So should EXACT Therapeutics (OB:EXTX) shareholders be worried about its cash burn? In this report, we will consider the company's annual negative free cash flow, henceforth referring to it as the 'cash burn'. The first step is to compare its cash burn with its cash reserves, to give us its 'cash runway'.

View our latest analysis for EXACT Therapeutics

Does EXACT Therapeutics Have A Long Cash Runway?

A cash runway is defined as the length of time it would take a company to run out of money if it kept spending at its current rate of cash burn. In December 2023, EXACT Therapeutics had kr46m in cash, and was debt-free. Looking at the last year, the company burnt through kr47m. Therefore, from December 2023 it had roughly 12 months of cash runway. To be frank, this kind of short runway puts us on edge, as it indicates the company must reduce its cash burn significantly, or else raise cash imminently. The image below shows how its cash balance has been changing over the last few years.

debt-equity-history-analysis
OB:EXTX Debt to Equity History August 9th 2024

How Is EXACT Therapeutics' Cash Burn Changing Over Time?

While EXACT Therapeutics did record statutory revenue of kr4.5k over the last year, it didn't have any revenue from operations. That means we consider it a pre-revenue business, and we will focus our growth analysis on cash burn, for now. With the cash burn rate up 39% in the last year, it seems that the company is ratcheting up investment in the business over time. That's not necessarily a bad thing, but investors should be mindful of the fact that will shorten the cash runway. Admittedly, we're a bit cautious of EXACT Therapeutics due to its lack of significant operating revenues. We prefer most of the stocks on this list of stocks that analysts expect to grow.

Can EXACT Therapeutics Raise More Cash Easily?
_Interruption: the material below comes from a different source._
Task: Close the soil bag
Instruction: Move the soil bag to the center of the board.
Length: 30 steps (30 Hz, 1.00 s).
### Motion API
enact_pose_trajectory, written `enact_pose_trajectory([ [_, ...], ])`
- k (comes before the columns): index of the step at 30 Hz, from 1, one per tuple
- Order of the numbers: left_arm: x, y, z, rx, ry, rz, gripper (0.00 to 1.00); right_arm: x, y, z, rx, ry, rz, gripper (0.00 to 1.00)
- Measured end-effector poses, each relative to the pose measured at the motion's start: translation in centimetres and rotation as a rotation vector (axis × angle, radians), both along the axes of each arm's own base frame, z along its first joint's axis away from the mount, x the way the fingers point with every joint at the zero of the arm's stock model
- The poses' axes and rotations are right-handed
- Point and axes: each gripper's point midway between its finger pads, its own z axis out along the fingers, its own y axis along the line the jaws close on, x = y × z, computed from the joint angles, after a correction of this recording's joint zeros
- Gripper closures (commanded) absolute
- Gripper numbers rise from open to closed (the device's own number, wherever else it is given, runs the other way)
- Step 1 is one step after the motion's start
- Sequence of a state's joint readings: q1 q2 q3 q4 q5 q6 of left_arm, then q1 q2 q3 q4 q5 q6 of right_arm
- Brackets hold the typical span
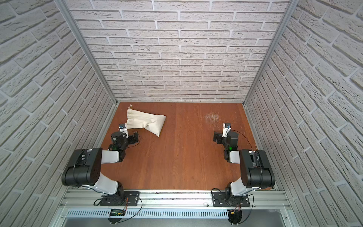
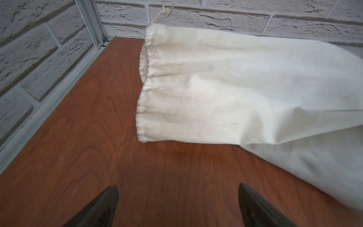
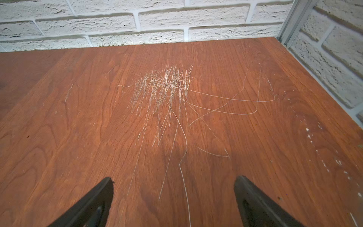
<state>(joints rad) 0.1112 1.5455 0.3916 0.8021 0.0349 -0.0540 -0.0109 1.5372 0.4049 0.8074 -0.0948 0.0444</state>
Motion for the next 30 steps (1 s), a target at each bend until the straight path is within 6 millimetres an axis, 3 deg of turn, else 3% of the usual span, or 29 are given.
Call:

Given its cash burn trajectory, EXACT Therapeutics shareholders should already be thinking about how easy it might be for it to raise further cash in the future. Issuing new shares, or taking on debt, are the most common ways for a listed company to raise more money for its business. Commonly, a business will sell new shares in itself to raise cash and drive growth. By looking at a company's cash burn relative to its market capitalisation, we gain insight on how much shareholders would be diluted if the company needed to raise enough cash to cover another year's cash burn.

EXACT Therapeutics has a market capitalisation of kr218m and burnt through kr47m last year, which is 22% of the company's market value. That's fairly notable cash burn, so if the company had to sell shares to cover the cost of another year's operations, shareholders would suffer some costly dilution.

So, Should We Worry About EXACT Therapeutics' Cash Burn?

We must admit that we don't think EXACT Therapeutics is in a very strong position, when it comes to its cash burn. While its cash runway wasn't too bad, its increasing cash burn does leave us rather nervous. Summing up, we think the EXACT Therapeutics' cash burn is a risk, based on the factors we mentioned in this article. On another note, we conducted an in-depth investigation of the company, and identified 6 warning signs for EXACT Therapeutics (4 can't be ignored!) that you should be aware of before investing here.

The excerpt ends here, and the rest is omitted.